A career as a veterinary assistant may seem like a no-brainer if you have a passion for animals. However, it’s crucial to keep in mind that taking care of your animals is much more difficult than working in the veterinary sector.
The illness and injury rate for persons working in this field is greater than the national average, according to the US Department of Labor. But don’t let that get you down. While somewhat difficult, a career as a veterinary assistant can also be quite satisfying and lucrative.
The employment prospects for veterinary assistants are favorable, and they are in high demand: According to projections from the BLS, employment of veterinary assistants will increase by 14% by 2030, above the average growth rate for all occupations.
The market for veterinary assistants to aid with household animal care will rise as the proportion of households with pets and the amount spent on them both rise.
Moreover, California has some of the highest demand and income for veterinary assistants nationwide. California has the largest employment level (13,040 jobs), according to the BLS, and also ranks fifth in terms of income (an annual mean wage of $35,620).
Veterinary assistants’ places of employment
Animal hospitals and private clinics are the typical workplaces for veterinary assistants. According to the BLS, they might also work at universities, colleges, and laboratories.

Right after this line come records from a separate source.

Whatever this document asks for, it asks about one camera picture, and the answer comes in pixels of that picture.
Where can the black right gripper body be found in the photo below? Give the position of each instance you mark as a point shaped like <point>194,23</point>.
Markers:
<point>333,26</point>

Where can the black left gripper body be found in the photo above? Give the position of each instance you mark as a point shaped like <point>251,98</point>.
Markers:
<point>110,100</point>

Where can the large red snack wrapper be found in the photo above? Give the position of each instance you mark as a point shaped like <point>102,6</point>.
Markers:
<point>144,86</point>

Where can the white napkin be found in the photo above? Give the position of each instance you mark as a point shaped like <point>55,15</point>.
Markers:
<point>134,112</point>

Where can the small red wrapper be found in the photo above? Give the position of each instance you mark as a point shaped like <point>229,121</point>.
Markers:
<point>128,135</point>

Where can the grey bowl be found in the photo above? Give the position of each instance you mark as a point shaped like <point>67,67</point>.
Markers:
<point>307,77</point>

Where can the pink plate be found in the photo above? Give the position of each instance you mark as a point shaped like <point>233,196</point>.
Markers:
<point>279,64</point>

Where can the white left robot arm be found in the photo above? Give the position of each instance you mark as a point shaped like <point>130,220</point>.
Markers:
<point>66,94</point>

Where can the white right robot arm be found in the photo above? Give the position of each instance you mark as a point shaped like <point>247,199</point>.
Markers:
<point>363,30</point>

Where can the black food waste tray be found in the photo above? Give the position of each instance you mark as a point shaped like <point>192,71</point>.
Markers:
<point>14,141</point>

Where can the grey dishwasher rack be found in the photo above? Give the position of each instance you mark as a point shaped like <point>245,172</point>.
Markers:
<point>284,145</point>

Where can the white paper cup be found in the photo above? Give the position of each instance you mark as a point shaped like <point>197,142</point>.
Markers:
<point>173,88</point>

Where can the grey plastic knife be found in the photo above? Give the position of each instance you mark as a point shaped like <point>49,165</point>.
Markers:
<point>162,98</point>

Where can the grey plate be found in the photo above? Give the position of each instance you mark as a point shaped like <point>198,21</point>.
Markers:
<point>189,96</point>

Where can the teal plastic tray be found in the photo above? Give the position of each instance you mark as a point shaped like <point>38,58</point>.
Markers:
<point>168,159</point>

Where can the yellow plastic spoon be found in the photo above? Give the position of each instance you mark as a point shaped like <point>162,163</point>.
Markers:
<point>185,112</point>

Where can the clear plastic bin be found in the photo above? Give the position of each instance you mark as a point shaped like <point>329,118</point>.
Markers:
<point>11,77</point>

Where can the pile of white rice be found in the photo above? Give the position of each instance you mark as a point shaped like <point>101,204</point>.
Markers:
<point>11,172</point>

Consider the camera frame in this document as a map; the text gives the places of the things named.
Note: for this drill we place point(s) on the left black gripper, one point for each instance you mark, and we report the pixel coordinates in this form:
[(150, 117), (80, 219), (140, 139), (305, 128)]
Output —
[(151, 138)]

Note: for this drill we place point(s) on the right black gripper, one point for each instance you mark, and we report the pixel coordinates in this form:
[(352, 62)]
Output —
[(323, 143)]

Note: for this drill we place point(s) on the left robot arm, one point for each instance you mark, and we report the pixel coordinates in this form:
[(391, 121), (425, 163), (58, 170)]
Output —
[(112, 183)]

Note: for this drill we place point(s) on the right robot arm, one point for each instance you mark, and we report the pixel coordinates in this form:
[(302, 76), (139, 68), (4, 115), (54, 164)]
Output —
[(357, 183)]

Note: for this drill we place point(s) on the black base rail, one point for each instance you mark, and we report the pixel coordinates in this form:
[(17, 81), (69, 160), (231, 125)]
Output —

Do I have what it takes to become a veterinary assistant?
Although it can be incredibly gratifying, working with animals is also challenging. A veterinarian assistant’s job isn’t as glamorous as it may first appear. Vet assistants will have to become used to picking up animal waste and being urinated on by animals.
A scared or aggressive animal might bite you or damage you, according to the BLS. Also, you’ll have to assist veterinarians during animal euthanasia and work with abused and seriously damaged animals. Vet assistants may be required to work nights, weekends, or holidays because many clinics and labs are open 24/7.
Vet assistants also need to have certain essential traits. The BLS lists these characteristics:
- Talents in communication.
Pet owners, doctors, veterinary technicians and specialists, and other assistants are frequently in communication with veterinary assistants. While handling a crisis, such as an ill or injured animal needing rapid attention, they must be able to communicate simply and effectively.
A veterinarian or other supervisor’s orders must be followed exactly by a veterinary assistant. This necessitates accuracy when administering medication, watching animals, and sanitizing surgical equipment.
Animal handling techniques and the responsible use of medical devices and lab equipment are required of veterinary assistants.
The veterinary assistants should be kind to the animals. Much attention is placed on having compassion for both the animals and their owners.
- Physical toughness.
Animal handling, movement, and restraint are all skills required of veterinary assistants.
This is not the career for you if you’re searching for a job where you get to play with animals all day. Being a veterinary assistant requires a serious dedication to caring for animals and shouldn’t be taken lightly.
How can I begin the process of becoming a veterinary assistant?
Enrolling in a veterinary assistant program at an approved college or university is one of the first steps you may take to become a veterinary assistant.
The Veterinary Assistant program at SJVC will prepare you to assist animals. Their comprehensive training covers every facet of caring for animal patients, from restraint methods to lab analyses and diagnostic imaging.
In around 9 months, students in the SJVC program can obtain a Certificate of Completion. All Veterinary Medical Board criteria, including 4,416 hours of practical experience under the close supervision of a California-licensed veterinarian, must be satisfied before our Veterinary Assistant graduates can apply for licensure. The Veterinary Medical Board must additionally receive all SJVC course outlines from candidates.
There are no official school requirements for veterinary assistants, and they often learn their trade and gain experience on the job. Yet, enrolling in a training course might help job candidates stand out from the competition.
Then there are the characteristics that a vet assistant must have. Naturally, he or she should enjoy being around animals and be eager to learn how to properly care for them. A potential veterinary assistant should also possess the following abilities and traits: compassion, patience, and strong communication skills. While veterinary assistants spend most of the day on their feet, physical health is particularly crucial.
Standard Job Responsibilities
A veterinary assistant’s daily tasks may include lab work, keeping records, preparing for surgery and X-rays, and providing dental care. While some veterinary assistants primarily care for small animals like domestic pets, others treat larger animals like horses, cattle, and sheep. Most aides have received training in taking care of frogs.